Work required:
Within the data below, copy each line where the string "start" is found.

--- --- ---

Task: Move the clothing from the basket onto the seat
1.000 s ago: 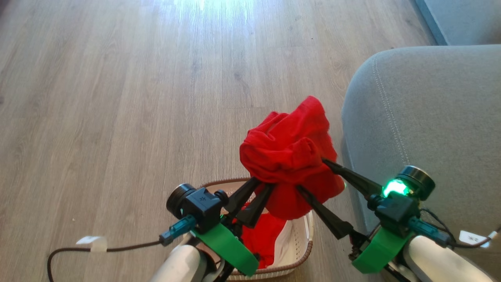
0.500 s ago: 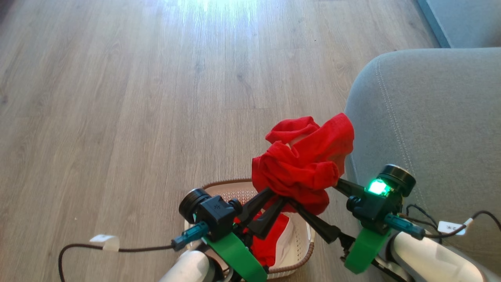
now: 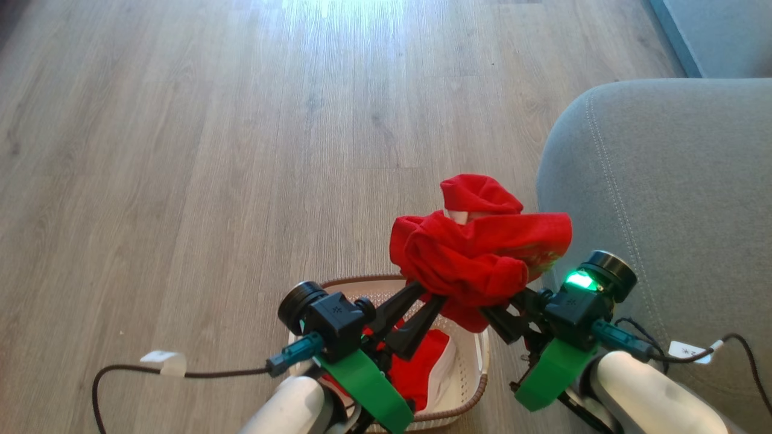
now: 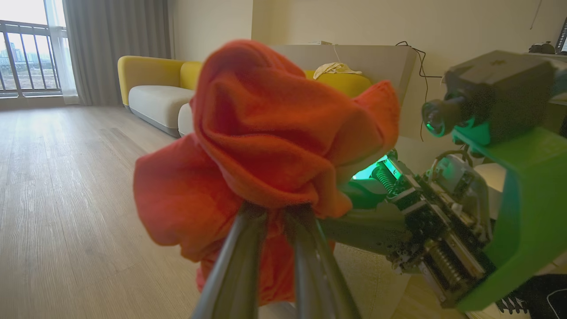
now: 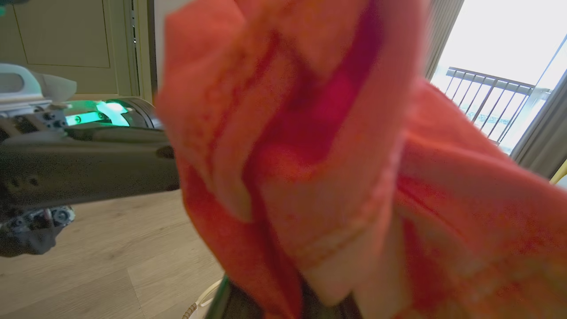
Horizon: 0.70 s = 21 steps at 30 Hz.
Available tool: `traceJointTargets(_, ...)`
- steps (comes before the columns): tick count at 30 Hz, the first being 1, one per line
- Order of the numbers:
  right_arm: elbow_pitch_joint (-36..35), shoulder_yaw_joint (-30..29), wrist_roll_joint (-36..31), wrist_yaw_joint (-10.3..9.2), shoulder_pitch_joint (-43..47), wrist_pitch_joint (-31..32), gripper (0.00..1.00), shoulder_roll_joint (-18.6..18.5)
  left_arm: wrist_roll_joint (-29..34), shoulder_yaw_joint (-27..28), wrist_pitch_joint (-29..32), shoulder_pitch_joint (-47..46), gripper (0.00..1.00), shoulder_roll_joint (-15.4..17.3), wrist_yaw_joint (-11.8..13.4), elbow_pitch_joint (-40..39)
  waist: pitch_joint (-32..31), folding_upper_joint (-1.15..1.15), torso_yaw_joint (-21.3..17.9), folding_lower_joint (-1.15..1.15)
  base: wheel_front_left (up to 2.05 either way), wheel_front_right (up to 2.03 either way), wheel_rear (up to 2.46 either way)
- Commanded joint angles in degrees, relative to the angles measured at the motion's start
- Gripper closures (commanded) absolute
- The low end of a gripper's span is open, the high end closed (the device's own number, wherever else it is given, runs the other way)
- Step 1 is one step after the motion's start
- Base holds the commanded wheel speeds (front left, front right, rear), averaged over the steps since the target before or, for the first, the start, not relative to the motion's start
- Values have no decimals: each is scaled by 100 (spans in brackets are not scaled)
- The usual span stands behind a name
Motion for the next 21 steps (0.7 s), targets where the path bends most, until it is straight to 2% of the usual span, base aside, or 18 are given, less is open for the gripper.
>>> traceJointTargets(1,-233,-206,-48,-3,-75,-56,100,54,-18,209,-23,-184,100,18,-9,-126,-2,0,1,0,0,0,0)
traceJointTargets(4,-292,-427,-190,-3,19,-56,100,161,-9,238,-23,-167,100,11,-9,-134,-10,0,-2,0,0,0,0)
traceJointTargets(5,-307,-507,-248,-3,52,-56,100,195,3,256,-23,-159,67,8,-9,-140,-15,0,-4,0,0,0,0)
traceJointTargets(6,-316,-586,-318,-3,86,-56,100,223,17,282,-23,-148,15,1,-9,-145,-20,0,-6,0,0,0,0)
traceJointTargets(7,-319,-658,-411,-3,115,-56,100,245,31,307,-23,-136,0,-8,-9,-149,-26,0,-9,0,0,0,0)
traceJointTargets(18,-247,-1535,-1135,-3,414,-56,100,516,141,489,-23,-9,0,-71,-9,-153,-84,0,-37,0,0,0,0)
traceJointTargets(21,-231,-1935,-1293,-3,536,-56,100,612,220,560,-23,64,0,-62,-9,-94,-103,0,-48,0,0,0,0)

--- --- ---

Exercise result:
- Commanded joint angles in degrees, relative to the angles measured at the motion's start
- Step 1 is one step after the motion's start
- Base holds the commanded wheel speeds (front left, front right, rear), averaged over the steps since the target before or, for the first, the start, not relative to the motion's start

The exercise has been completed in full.